Minor comments line by line up to section 3-2:
- In several places, the semicolon should be replaced with a period.
- Abstract, line 25: Please mention the data frequency.
- Lines 52-55: You should also mention the recent overview by Bailey et al. (2025), DOI 10.1088/2752-5295/ada17b. In general, some important and recent references on water vapor stable isotopes are missing.
- Line 60: You should cite the recent work by Bong et al. (2025), DOI 10.1029/2025JD044985.
- Lines 60-63: Probably right but very subjective and vague. In addition, the reference is not appropriate because it refers to CO2 isotopes.
- Line 67: What do you mean by “re-evaporation”? Please use “evaporation of”.
- Lines 71-75: Please reformulate. A comprehensive database alone will not be sufficient to separate all effects that can change the isotopic composition of atmospheric water. Indeed, a consistent database will help but a hierarchy of atmospheric models will also be necessary.
- Lines 75-77: Unclear, please reformulate.
- Lines 78-80: Processes leading to high values of both the isotopic composition and the deuterium excess of water vapor (and consequently of rain) in arid low-latitude regions, as well as to lower values at high latitudes, are fairly well understood.
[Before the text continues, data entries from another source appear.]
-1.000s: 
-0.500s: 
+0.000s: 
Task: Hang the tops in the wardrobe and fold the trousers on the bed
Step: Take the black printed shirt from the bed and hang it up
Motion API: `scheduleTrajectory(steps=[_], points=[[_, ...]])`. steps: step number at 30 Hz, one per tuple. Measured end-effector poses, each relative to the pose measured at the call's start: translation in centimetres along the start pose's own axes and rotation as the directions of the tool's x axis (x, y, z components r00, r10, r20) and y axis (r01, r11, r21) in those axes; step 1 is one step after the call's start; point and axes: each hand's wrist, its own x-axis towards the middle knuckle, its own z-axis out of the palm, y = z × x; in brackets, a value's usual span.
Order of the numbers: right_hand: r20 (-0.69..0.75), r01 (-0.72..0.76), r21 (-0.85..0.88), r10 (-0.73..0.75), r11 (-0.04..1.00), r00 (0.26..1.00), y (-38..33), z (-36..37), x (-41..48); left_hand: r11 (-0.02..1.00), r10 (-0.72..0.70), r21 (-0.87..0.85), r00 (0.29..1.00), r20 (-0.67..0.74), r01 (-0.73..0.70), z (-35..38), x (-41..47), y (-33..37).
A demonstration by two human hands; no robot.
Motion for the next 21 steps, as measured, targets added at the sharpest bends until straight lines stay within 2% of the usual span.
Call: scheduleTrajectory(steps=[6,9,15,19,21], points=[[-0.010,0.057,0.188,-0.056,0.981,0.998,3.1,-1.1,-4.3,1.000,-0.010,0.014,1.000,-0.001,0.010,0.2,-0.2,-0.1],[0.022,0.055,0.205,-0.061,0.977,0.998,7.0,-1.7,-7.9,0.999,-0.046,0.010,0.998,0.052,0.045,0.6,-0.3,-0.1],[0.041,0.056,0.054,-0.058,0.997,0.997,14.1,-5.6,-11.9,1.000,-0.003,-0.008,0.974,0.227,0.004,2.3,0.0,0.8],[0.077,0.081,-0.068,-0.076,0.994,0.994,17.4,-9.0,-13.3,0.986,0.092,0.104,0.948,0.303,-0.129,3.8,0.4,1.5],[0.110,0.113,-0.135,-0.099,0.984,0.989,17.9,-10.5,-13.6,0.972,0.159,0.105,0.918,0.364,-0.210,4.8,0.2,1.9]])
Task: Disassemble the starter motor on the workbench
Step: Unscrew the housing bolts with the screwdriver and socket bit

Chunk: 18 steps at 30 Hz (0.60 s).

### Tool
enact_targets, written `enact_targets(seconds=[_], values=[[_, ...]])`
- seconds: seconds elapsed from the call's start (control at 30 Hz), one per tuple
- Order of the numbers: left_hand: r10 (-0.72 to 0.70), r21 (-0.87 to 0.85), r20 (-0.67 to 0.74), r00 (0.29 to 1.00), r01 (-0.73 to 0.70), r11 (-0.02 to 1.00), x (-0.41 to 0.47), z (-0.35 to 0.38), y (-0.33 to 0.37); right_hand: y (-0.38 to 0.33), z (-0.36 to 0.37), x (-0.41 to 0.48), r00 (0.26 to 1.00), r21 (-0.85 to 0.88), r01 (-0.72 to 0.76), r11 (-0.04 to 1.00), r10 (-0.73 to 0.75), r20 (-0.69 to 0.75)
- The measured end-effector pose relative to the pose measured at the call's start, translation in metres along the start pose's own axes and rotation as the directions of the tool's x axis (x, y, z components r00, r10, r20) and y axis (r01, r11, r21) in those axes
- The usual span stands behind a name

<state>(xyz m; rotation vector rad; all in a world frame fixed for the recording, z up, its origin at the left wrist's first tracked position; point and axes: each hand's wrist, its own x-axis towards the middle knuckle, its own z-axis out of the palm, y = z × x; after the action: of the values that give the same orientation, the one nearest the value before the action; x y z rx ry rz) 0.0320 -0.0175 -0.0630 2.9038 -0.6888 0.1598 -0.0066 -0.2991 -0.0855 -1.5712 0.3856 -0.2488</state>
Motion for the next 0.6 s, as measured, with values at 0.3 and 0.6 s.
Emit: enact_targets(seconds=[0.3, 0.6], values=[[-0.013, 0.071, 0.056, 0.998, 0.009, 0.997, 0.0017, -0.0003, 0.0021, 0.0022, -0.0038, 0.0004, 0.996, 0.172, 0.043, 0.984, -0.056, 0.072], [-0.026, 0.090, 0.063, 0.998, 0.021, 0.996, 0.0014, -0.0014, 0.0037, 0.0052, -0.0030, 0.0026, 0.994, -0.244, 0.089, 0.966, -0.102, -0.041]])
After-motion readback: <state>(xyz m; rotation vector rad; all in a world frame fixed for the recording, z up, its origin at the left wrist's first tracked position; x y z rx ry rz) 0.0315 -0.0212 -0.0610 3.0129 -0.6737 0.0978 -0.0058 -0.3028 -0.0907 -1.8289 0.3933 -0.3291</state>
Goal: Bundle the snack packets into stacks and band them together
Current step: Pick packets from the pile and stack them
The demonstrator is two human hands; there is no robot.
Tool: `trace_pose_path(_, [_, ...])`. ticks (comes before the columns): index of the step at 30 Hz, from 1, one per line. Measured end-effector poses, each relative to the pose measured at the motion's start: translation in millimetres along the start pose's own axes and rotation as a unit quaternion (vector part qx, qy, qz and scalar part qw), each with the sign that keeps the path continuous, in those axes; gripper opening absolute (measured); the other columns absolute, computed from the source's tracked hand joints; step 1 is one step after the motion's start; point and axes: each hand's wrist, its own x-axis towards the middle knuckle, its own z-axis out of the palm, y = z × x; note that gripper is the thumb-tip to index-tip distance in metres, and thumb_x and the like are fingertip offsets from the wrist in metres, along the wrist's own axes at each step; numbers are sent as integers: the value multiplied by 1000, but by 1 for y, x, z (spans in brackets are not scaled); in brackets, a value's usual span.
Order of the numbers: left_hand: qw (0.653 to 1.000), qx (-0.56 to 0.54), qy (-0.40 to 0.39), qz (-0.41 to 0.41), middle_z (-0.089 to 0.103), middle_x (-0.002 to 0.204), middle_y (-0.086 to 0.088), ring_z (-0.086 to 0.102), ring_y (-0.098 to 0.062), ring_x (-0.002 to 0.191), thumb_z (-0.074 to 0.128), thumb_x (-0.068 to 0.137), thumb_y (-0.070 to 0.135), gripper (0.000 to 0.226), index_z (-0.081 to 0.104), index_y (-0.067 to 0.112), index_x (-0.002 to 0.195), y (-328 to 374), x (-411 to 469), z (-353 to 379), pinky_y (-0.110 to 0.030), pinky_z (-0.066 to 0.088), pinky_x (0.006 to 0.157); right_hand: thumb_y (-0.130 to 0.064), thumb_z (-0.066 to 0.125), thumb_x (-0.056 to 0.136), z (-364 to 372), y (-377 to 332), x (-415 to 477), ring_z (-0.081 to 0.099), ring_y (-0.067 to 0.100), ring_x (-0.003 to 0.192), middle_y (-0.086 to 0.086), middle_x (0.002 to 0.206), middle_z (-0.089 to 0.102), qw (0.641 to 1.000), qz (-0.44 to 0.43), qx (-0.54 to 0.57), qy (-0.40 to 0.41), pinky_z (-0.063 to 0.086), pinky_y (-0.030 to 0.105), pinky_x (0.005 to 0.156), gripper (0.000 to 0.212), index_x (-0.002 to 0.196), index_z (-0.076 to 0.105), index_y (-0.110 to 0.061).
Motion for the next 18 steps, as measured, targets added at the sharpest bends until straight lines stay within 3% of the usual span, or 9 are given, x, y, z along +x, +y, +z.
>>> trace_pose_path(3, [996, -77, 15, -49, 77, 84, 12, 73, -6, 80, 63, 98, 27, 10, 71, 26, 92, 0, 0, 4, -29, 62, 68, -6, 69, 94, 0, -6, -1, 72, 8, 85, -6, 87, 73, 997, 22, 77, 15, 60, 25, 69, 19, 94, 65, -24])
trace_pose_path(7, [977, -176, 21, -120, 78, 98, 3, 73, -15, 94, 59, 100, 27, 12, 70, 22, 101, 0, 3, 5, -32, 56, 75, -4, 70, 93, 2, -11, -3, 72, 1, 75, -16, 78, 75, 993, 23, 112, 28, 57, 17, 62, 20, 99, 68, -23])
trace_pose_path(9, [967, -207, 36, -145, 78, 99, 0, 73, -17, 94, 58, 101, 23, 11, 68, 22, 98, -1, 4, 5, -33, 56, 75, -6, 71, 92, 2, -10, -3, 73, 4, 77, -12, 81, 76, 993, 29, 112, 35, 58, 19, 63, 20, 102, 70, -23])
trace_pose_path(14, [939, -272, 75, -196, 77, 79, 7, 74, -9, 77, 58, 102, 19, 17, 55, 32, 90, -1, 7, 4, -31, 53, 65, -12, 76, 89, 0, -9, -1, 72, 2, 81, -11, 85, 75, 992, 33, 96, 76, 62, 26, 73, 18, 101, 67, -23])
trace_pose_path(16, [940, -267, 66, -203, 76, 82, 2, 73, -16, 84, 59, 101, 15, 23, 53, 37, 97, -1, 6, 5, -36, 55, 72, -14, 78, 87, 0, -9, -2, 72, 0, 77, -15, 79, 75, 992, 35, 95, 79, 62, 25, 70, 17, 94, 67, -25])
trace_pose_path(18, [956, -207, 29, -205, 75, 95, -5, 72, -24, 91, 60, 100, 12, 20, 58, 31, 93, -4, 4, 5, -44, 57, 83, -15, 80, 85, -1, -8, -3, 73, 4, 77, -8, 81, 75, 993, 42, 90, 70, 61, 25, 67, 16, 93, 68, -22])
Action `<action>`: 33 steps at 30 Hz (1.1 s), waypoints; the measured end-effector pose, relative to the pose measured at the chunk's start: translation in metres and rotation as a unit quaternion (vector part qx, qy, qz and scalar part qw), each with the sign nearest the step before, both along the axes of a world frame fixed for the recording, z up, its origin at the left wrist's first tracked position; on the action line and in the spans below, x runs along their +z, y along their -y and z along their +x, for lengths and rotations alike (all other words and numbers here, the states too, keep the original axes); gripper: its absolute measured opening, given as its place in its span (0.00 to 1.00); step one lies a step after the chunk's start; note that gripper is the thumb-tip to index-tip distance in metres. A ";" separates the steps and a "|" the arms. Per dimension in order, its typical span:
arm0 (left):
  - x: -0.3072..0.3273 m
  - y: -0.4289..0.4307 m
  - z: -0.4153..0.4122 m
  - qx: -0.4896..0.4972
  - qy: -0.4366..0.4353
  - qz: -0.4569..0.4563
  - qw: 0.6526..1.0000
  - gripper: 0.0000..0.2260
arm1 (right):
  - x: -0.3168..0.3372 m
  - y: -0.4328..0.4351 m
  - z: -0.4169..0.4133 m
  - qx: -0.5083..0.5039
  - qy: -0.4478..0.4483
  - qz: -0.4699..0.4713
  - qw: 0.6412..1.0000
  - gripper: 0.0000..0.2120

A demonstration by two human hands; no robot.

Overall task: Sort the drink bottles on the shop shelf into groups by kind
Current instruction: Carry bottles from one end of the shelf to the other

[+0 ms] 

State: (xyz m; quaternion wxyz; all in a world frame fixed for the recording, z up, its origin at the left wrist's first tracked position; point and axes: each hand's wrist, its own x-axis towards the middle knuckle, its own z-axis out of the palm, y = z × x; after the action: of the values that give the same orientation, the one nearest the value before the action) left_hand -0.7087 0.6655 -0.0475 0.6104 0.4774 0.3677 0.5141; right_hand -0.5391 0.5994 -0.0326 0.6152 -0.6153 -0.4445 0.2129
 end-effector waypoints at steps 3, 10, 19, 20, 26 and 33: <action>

Please reformulate.
- Line 105: What do you mean by “high-resolution”?
- Line 116: Please discuss the temporal resolution of the data set (hourly? daily?).
- Line 214: Please clarify and quantify what you mean by “implausible values”. For example, a deuterium excess value higher that 90 per mil in near-surface water vapor in Sahel should have been identified with your method.
- Lines 246-247: Unclear. This is relevant to Section 2.
- Lines 246-250: I do not understand. Figure 4 shows the annual average of isotopic composition at each site, doesn’t it? (see also my comment about Figure 4 above).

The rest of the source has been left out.